Working data START

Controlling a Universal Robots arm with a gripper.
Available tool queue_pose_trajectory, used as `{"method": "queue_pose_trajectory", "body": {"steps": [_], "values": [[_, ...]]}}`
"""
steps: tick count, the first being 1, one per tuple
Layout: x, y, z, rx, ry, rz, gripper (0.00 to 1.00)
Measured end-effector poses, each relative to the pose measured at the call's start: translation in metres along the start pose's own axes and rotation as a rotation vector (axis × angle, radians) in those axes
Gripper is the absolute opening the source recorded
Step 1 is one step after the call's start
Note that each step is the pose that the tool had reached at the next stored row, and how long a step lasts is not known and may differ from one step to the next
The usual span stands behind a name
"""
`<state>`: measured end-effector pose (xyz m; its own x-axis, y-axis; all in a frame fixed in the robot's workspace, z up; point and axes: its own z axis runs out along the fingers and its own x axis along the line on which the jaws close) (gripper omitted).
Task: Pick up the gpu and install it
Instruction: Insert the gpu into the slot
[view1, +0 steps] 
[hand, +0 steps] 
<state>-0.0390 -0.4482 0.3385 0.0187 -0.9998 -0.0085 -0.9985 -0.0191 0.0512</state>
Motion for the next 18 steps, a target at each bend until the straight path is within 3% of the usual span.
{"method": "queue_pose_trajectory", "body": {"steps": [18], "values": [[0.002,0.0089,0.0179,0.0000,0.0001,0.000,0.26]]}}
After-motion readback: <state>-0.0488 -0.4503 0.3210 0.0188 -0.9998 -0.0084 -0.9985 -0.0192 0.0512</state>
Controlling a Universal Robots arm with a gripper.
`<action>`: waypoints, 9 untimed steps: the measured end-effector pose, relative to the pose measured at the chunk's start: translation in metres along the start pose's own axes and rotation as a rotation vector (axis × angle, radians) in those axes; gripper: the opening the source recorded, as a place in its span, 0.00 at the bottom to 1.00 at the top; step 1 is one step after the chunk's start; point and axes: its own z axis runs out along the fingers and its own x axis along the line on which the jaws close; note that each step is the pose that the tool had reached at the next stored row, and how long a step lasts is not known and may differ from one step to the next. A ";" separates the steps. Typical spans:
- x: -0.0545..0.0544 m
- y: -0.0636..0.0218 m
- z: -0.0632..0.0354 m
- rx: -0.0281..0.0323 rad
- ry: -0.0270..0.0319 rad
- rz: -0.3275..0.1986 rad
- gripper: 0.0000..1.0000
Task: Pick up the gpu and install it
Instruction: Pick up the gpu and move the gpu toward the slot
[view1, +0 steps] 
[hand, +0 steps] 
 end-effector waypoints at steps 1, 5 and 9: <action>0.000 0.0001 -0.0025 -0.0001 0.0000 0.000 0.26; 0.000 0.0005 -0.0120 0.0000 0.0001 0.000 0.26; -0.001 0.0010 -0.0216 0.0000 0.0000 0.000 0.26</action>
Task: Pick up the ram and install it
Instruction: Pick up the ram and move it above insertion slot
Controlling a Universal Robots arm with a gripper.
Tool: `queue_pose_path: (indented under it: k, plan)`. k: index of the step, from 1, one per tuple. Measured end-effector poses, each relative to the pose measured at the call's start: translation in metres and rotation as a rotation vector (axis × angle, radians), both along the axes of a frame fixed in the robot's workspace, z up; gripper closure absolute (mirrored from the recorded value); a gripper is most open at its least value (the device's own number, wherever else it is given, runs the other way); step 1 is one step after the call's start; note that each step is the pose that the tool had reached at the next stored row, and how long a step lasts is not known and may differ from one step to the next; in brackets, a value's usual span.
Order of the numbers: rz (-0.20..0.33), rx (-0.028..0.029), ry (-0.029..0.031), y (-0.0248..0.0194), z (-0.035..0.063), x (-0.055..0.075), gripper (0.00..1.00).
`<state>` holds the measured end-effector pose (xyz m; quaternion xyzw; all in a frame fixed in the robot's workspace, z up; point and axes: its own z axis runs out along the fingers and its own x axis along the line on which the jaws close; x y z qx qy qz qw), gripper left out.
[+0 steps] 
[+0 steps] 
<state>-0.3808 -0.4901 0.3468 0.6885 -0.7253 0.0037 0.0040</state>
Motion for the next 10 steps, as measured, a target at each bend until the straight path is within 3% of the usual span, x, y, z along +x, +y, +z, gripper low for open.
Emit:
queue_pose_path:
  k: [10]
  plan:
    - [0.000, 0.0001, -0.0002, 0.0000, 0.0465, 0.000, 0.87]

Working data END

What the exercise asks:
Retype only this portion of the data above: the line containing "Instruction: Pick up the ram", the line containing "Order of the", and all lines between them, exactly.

Finished exercise:
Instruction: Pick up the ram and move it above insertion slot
Controlling a Universal Robots arm with a gripper.
Tool: `queue_pose_path: (indented under it: k, plan)`. k: index of the step, from 1, one per tuple. Measured end-effector poses, each relative to the pose measured at the call's start: translation in metres and rotation as a rotation vector (axis × angle, radians), both along the axes of a frame fixed in the robot's workspace, z up; gripper closure absolute (mirrored from the recorded value); a gripper is most open at its least value (the device's own number, wherever else it is given, runs the other way); step 1 is one step after the call's start; note that each step is the pose that the tool had reached at the next stored row, and how long a step lasts is not known and may differ from one step to the next; in brackets, a value's usual span.
Order of the numbers: rz (-0.20..0.33), rx (-0.028..0.029), ry (-0.029..0.031), y (-0.0248..0.0194), z (-0.035..0.063), x (-0.055..0.075), gripper (0.00..1.00).

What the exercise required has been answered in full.